2009 — In December, Carr is legal witness to Frances Perkins sale of commercial property in East Cobb. She signs the papers in a car parked at a fast food restaurant.
2011 — In March, Carr acts as an intermediary between Linda Perkins and state adult protective service social workers. The agency notes a pattern in which Frances Perkins was isolated by Linda with help from Carr.
2011 — In August, Kathy Metzer sues her sister, Linda Perkins, and their mother, Frances, over ownership disputes involving properties on Johnson Ferry Road worth millions.
2011 — In September, with Carr exploiting the family dispute, Frances Perkins signs over financial power of attorney to him giving him access to her significant wealth.
2012 — In January, Frances Perkins suffers a fall that lands her in the hospital and Carr later moves her to a recovery facility in Gainesville near his home.
2012 — Over a nine-month period, Carr writes himself 96 checks from Frances Perkins bank account totalling $1.63 million for his personal use.
2012 — In November, a settlement is reached in the family land dispute over the 33-acre homestead on Johnson Ferry Road. Frances Perkins gains a 44 percent share and each of daughters a 28 percent stake.
2012 — In December, the property sells for $12 million. Carr oversees and collects $700,000 in commission fees from the sale.

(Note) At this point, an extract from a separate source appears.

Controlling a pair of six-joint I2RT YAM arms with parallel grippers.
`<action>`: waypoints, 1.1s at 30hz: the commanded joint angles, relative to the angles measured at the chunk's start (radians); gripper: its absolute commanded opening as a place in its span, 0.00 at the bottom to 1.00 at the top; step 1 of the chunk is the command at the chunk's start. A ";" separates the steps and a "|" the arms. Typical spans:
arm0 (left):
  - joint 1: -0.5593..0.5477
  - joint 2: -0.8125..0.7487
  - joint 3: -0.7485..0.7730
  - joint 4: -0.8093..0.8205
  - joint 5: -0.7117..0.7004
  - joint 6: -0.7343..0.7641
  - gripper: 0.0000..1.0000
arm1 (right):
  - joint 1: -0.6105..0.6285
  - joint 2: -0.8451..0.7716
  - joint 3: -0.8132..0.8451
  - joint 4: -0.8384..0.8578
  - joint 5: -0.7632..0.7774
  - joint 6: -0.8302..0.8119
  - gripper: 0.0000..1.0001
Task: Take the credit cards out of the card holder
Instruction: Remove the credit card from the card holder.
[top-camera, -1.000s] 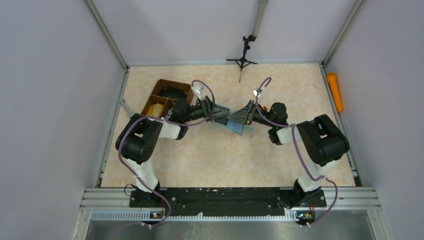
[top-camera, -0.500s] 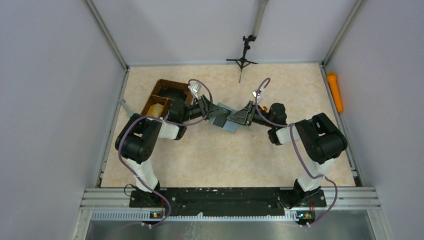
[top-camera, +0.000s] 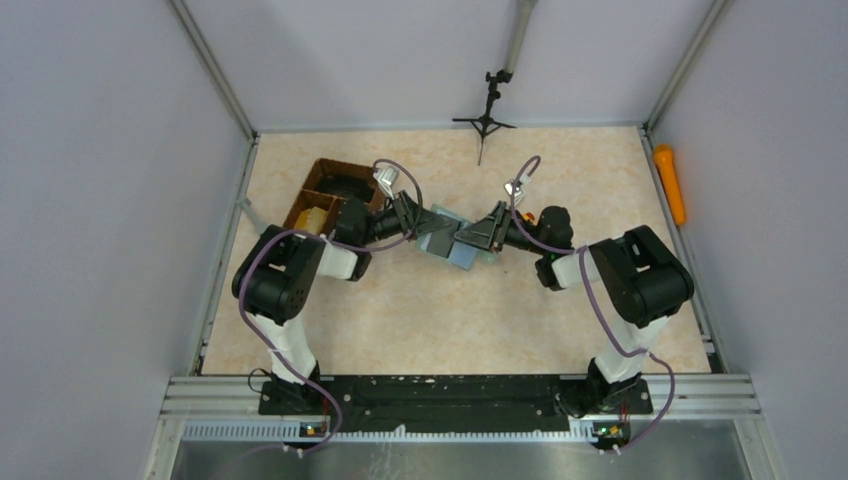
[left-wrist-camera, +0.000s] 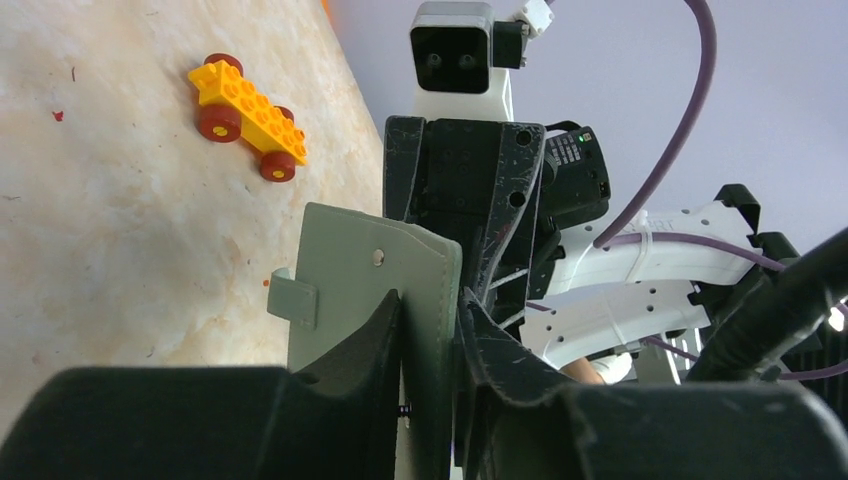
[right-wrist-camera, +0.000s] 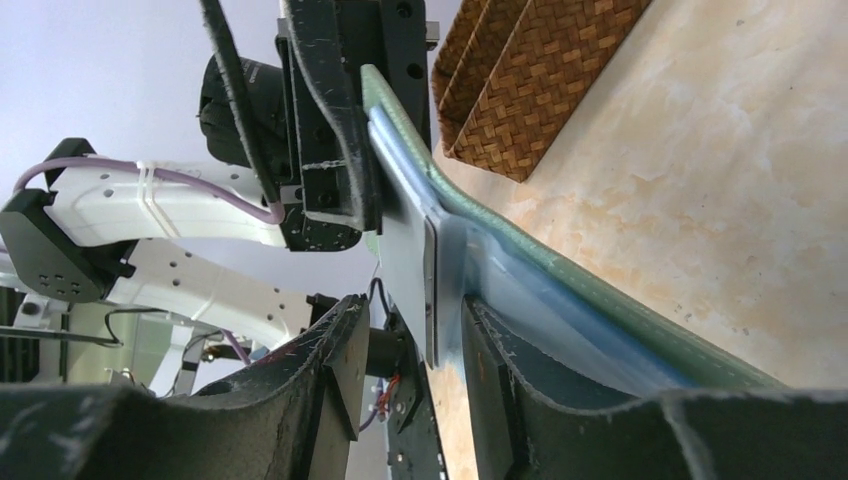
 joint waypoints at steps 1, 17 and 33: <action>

2013 — In April, Carr is arrested on charges of theft and exploitation of the elderly. His father, Joseph, is also arrested and charged for his involvement in the scheme to exploit Frances Perkins.
2015 — In March, Carr and his father are both convicted and sentenced. Jeff Carr receives a 10-year prison sentence and his father receives two years behind bars. The scheme stole $3.6 million from Frances Perkins. Roughly $1.7 million of the stolen funds are recovered through restitution.